Dupes Chapter 5: Blue Screen of Death

Moh looked between me and the other me. He rubbed his forehead, as though trying to knead away a pounding headache.

“Explain,” he said.

“Twins!” my new clone blurted. “We’re twins.”

“This is my brother Fr…anz. Franz!” I caught myself at the last second. I’d been about to call him Fred, but I was supposed to be playing the part of Fred right now. I didn’t want Moh to think I was the wrong twin. He was brandishing that pistol again. And giving him my real name seemed like an equally bad idea right now.

“He’s Fr…ed,” Franz said helpfully.

Moh scowled. “You both reek of bullshit. What were you doing skulking around back there, Fr-anz?” He looked at the prosthetic hand Franz clutched to his chest. “And what the hells is that?”

“Oh, this?” Franz said. “Well, uh…”

Moh snatched the prosthetic, then dropped it with a startled curse when its fingers began to twitch. His boot came down hard. A metal finger pinged across the wharf, and the hand went still. He lifted a tiny camera lens that had fallen off the device. “Know what I think? I think—”

Before he could share his thought, the sound of aggressive shouting from the street outside cut into his words.
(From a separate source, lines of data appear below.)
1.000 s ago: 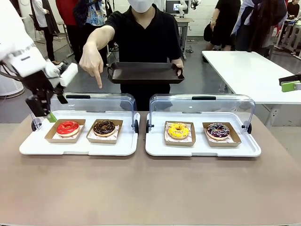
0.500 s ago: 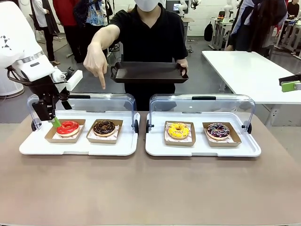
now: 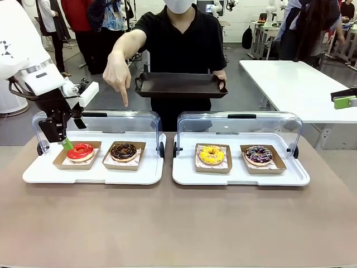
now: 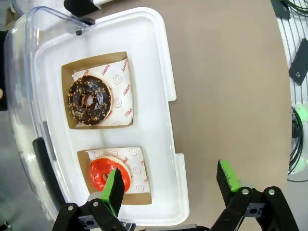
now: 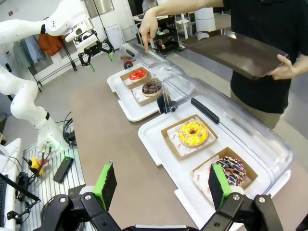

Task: Provide the desired donut to the person.
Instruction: Pick up and lift the Paper togo box containing the Donut pointed at by the person.

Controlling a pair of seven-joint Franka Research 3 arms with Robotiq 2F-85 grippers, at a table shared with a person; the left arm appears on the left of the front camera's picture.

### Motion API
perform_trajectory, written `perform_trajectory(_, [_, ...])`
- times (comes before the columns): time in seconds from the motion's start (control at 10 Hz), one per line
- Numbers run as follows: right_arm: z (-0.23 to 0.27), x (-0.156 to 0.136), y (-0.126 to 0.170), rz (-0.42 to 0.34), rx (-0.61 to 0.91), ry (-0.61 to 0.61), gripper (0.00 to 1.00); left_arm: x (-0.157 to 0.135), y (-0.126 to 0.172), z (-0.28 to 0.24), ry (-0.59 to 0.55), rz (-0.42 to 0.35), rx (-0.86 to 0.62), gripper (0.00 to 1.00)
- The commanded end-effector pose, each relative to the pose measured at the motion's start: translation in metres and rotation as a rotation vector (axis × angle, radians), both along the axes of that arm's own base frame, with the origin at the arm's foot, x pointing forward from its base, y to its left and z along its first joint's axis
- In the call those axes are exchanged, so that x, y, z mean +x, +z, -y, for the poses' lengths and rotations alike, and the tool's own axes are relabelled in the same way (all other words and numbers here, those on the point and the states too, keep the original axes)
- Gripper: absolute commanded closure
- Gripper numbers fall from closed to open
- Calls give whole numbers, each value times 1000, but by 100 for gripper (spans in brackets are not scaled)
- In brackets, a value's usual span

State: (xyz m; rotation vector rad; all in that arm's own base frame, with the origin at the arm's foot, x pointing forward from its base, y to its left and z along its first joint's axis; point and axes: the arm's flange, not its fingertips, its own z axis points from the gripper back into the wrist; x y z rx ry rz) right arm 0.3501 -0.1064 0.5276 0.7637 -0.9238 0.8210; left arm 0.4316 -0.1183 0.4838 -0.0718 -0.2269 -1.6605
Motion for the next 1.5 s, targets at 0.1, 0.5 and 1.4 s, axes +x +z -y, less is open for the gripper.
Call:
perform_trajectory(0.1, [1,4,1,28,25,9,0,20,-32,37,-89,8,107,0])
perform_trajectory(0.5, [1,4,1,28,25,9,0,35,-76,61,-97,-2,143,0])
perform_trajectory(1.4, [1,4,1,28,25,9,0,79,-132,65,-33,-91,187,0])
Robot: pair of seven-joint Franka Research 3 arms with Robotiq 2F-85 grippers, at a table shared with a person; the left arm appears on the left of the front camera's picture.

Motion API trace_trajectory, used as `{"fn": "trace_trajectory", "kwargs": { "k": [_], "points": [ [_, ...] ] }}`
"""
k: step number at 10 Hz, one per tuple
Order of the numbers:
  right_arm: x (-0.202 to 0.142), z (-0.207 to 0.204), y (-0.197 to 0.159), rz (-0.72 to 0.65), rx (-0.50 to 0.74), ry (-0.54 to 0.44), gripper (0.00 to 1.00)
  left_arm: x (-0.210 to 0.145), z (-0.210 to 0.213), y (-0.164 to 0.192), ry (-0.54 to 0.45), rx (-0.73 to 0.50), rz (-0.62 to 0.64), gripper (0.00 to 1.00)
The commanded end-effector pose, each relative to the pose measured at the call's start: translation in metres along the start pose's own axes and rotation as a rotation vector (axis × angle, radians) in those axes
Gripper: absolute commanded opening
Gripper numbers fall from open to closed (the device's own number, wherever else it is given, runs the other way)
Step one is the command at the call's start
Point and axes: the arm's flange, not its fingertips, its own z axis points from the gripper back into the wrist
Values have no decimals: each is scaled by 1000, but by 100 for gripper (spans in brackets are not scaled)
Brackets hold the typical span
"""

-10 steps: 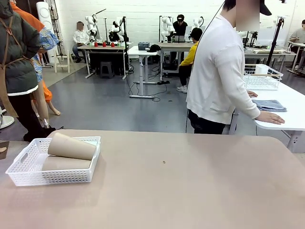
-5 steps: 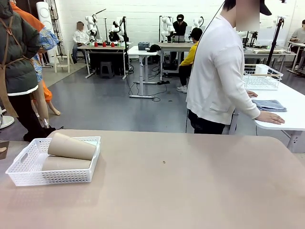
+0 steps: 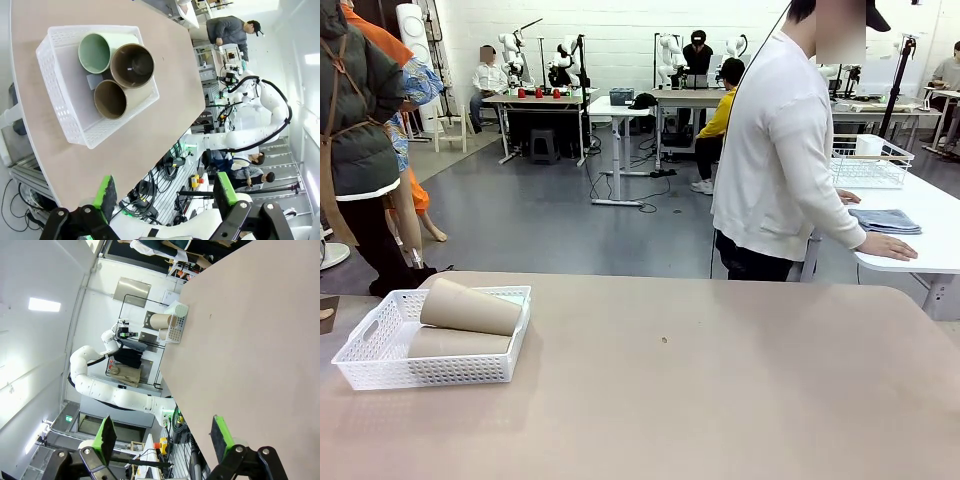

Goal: Clean and organize the cups into the basket.
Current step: Move the Organizing basket back to the left side of the table.

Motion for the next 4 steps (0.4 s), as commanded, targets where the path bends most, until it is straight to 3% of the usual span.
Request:
{"fn": "trace_trajectory", "kwargs": {
  "k": [1,4],
  "points": [
    [-1,0,1,5,-3,7,100,-2,-1,-1,-4,8,11,100],
    [-1,0,1,5,-3,7,100,-2,-1,-1,-4,8,11,100]
  ]
}}
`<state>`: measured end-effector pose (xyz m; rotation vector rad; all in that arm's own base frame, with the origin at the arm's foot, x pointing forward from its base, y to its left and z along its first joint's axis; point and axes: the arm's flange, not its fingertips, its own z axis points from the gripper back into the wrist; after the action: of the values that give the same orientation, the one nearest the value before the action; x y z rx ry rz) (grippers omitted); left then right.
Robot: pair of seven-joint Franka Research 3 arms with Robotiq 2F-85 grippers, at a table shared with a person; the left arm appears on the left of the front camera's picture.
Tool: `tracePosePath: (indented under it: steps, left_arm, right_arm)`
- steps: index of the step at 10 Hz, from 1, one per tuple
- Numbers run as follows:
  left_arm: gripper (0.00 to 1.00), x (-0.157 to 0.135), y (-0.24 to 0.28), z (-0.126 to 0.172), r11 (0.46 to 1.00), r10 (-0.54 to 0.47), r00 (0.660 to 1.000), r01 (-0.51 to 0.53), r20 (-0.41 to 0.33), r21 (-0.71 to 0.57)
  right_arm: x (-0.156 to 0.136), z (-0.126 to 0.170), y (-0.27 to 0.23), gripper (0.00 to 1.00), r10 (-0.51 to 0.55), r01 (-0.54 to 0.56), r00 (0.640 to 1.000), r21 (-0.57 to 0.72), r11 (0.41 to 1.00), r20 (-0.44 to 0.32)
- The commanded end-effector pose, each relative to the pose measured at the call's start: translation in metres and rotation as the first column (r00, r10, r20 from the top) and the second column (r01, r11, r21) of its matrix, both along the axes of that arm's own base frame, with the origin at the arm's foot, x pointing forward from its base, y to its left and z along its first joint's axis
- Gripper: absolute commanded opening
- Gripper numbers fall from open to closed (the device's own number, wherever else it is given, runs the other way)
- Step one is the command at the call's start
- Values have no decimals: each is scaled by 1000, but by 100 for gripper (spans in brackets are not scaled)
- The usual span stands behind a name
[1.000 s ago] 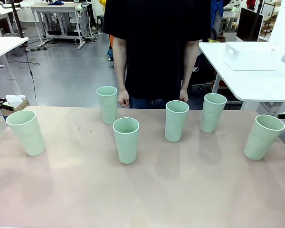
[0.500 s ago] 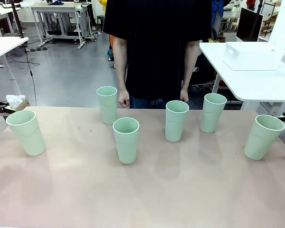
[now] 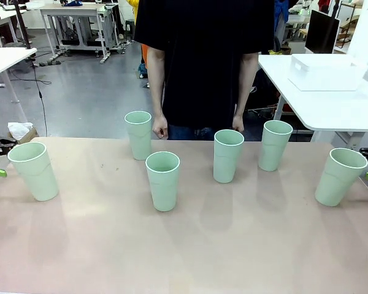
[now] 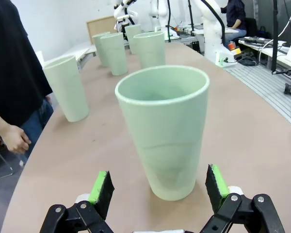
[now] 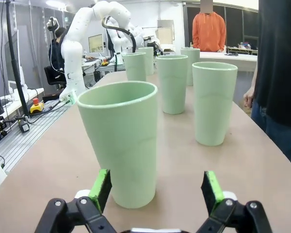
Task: Stack the cups and store them in the basket.
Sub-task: Pick up two Reusable plastic cups , one in each hand.
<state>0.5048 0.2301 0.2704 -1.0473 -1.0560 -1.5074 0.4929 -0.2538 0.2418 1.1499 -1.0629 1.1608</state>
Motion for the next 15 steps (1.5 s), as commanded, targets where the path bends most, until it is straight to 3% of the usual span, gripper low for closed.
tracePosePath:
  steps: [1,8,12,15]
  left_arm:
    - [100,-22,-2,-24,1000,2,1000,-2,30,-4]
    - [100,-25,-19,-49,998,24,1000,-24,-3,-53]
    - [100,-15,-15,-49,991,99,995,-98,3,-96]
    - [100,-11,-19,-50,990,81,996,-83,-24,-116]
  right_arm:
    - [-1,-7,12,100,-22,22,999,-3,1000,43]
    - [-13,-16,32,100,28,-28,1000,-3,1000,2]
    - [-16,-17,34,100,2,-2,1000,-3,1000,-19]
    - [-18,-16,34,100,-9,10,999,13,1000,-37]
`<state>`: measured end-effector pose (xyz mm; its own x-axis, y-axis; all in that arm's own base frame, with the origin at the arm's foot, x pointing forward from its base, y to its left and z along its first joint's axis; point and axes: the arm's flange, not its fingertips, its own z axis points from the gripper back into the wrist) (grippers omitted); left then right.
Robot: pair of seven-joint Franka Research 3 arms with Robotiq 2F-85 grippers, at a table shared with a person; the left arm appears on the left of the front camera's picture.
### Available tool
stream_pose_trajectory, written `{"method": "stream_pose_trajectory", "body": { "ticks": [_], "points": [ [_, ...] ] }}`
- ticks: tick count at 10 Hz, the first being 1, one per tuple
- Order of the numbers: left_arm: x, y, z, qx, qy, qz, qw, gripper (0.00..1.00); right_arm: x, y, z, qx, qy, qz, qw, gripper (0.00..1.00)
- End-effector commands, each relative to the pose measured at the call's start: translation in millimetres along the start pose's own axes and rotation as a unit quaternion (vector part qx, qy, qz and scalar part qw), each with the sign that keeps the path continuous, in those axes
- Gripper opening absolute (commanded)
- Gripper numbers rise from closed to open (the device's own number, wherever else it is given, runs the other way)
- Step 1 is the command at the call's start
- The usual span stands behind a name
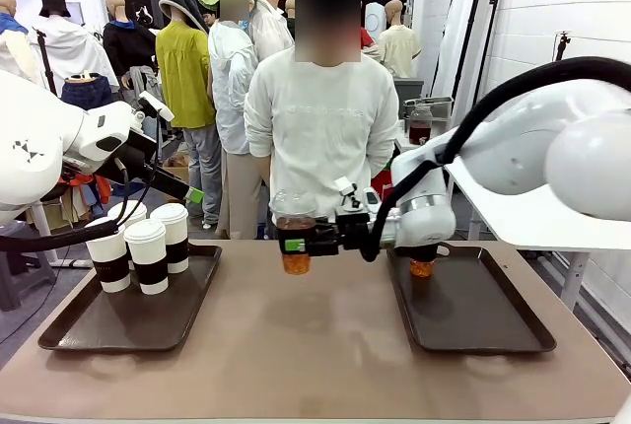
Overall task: Distribute the coffee onto the tray.
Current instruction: Pick up another iced Americano from the middle of the table and place it on the right Handle tray.
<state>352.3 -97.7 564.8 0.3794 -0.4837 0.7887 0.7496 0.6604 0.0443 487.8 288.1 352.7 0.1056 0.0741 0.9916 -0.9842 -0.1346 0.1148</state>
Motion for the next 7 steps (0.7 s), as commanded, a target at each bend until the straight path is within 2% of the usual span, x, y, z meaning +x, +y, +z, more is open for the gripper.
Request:
{"method": "stream_pose_trajectory", "body": {
  "ticks": [1,3,4,7],
  "points": [
    [-1,1,0,-0.002,0.0,-0.006,1.0,1.0,20,33,32,-0.013,0.011,-0.003,1.0,0.63],
    [-1,1,0,-0.002,0.0,-0.006,1.0,1.0,23,58,73,-0.034,0.022,0.005,0.999,0.63],
    [-1,1,0,-0.002,0.0,-0.006,1.0,1.0,21,66,89,-0.041,0.011,0.014,0.999,0.63],
    [-1,1,0,-0.002,0.0,-0.006,1.0,1.0,9,62,100,-0.055,0.013,0.013,0.998,0.63]
  ]
}}
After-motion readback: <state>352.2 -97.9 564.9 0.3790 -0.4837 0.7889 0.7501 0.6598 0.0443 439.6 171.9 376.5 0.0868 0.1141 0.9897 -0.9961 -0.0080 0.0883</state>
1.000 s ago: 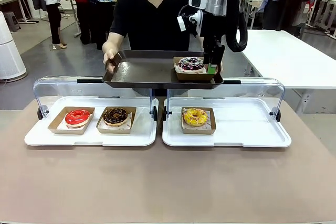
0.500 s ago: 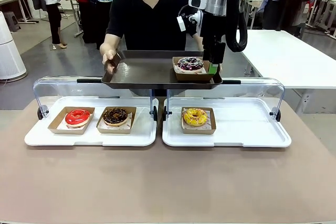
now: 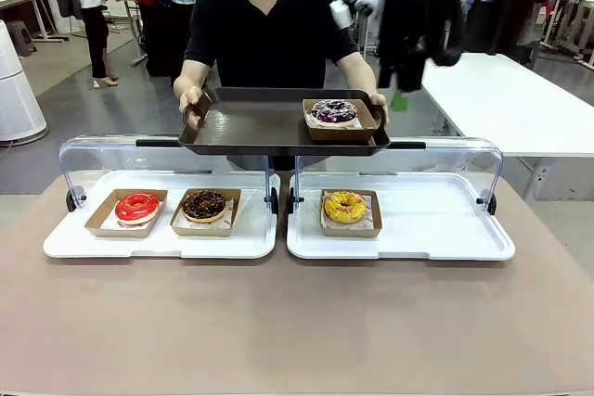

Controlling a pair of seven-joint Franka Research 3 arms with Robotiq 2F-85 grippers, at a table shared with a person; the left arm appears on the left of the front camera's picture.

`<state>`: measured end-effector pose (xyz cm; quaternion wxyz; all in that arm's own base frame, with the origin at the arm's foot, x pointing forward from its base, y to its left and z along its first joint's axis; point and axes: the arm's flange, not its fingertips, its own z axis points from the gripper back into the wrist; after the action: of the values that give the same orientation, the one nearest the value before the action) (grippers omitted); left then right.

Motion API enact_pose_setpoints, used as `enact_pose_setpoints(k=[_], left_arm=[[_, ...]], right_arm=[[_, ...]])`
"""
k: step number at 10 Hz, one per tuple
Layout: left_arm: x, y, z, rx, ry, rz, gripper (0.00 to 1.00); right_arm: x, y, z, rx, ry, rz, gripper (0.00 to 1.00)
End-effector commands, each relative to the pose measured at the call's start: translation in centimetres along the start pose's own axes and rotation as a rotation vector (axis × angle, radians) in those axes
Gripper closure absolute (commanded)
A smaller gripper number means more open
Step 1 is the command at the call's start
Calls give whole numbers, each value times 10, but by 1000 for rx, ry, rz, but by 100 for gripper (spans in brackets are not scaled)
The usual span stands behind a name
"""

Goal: Provide the desired donut to the person.
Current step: Place the picked Paper togo box onto the Handle tray extended by the person.

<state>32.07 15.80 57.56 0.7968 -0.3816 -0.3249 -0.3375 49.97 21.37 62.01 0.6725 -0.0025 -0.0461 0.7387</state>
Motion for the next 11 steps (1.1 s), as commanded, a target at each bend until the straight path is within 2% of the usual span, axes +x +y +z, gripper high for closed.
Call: enact_pose_setpoints(k=[1, 3, 5, 7, 8, 11], left_arm=[[-2, 0, 1, -4, -9, -22, 0], [-2, 0, 1, -4, -9, -22, 0], [-2, 0, 1, -4, -9, -22, 0], [-2, 0, 1, -4, -9, -22, 0], [-2, 0, 1, -4, -9, -22, 0], [-2, 0, 1, -4, -9, -22, 0]], right_arm=[[-66, 57, 3, 5, -2, 21, 0], [-119, 92, -11, 3, 8, -25, 0], [-156, 121, -28, 1, -29, -57, 0], [-170, 125, -25, -13, -53, -83, 0], [-166, 121, -25, 31, -27, -81, 0], [-166, 121, -25, 31, -27, -81, 0]])
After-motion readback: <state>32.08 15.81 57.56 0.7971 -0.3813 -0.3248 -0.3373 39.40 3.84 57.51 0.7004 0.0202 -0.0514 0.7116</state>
A voice blasted from a loudspeaker. “This is the enforcers! Exit the wharf with your hands in the air. You have three minutes to comply.”

The warehouse hid the street from our view, but now I could see multicoloured lights flashing through the windows on the other side of the building. The shouts from out front were accompanied by an ominous whirring sound.

Moh rounded on me. “You! You went to the motherfucking blues!”

“Um, no?” I said. It was probably Lucie and Jaheem who had brought the enforcers down on us, but I wasn’t about to tell him that. “Before, you said you’d know it if I talked to them. And if I had spoken to them, I sure as shit wouldn’t have come back here now, would I?”

He held up the camera lens. “Then explain this, you little—”

One of the toughs put his hand on Moh’s shoulder. “We don’t got time for this, Moh. The blues are at the gate. What do we do?”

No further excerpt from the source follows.